A friend of mine has a toilet-problem that I would never be able to bear. He is a trans-man currently living partly in stealth. He is passing 100%, but still doesn’t feel entitled to use the men’s toilets in public places. He is not entitled to use the women’s either, and that’s the problem. He rather holds it in than go to a gendered toilet and depending on where you are, non-gendered toilets can be hard to find. My bladder is way too small for such exercises and it is filled with sympathy every time I leave him outside a toilet. When I feel the urge to take a leak, I really have to go. My body is NOT concerned with what type of picture there is on the door – if there’s a toilet, I will use it.

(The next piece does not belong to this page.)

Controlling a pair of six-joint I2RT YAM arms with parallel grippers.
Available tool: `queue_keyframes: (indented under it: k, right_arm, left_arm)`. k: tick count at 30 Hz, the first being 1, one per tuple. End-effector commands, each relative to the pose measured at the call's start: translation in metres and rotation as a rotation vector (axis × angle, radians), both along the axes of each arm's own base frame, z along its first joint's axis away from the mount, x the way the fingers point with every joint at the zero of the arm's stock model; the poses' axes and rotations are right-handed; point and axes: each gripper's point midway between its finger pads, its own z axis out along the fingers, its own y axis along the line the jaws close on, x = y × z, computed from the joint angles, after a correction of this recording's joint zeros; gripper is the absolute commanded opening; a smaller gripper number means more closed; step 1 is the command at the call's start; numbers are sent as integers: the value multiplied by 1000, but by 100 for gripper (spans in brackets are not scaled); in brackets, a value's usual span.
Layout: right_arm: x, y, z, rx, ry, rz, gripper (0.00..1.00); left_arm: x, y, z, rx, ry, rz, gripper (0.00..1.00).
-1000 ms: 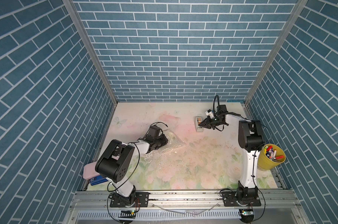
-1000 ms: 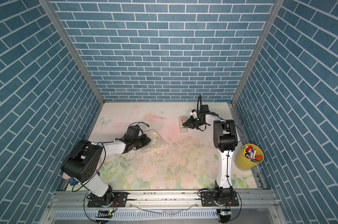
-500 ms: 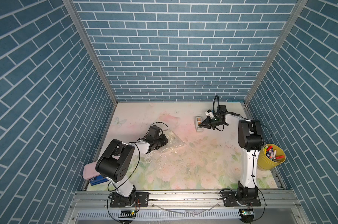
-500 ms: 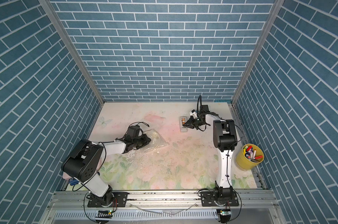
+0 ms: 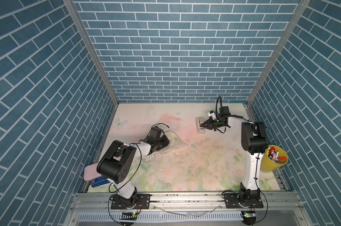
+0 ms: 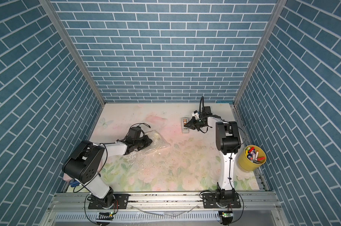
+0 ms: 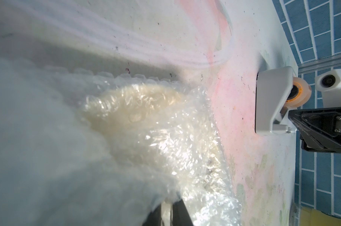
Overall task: Wrap dinner plates in bubble wrap
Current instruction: Pull the tape from the tape cutter.
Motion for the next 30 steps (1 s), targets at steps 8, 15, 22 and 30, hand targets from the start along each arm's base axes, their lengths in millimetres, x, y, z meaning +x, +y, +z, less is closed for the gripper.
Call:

I recognize that the issue is easier for me as I’m not passing as a male at all at the moment and can use the women’s toilets with ease. But if I’m ever passing more and start to get funny looks in the women’s, I still don’t think that it would be a problem for me. I use the men’s toilets from time to time, but I try to avoid it if there’s a lot of people in there or if there’s a queue because I’m still very obviously a woman (not that I think men actually would question someone’s gender in a toilet like some women do). If I knew that I could pass as a man I wouldn’t be so concerned about who were in the toilet area, and that’s why I feel so sad when my passing friend are. He doesn’t realize how lucky he is…
A totally different toilet-concern of mine is the difference in toilet-layout between men’s and women’s. By experience, I know what to expect in the women’s side. But the layout in the men’s side can be anything from individual stalls to just a urinal. And you never know how clean it will be… No matter how or if the toilets are gendered, I prefer mine to be clean and private. It is also hard to know how many people there are, how many stalls there is or if you have to pass the urinal in order to come to the toilet booth. When I decide to use the men’s room, I’m usually on my own. Maybe because I’m always with my wife otherwise and am so used to go with her. I also feel more “safe” using the men’s room on my own, as if being with other people would make it more obvious that I’m biologically female. A bonus is that IF someone would question my gender, I can always claim I made a mistake.
I wish that my friend would feel entitled to go to the men’s toilets, and I would love to join him if it would help, but unfortunately I think it’s much more complicated than that.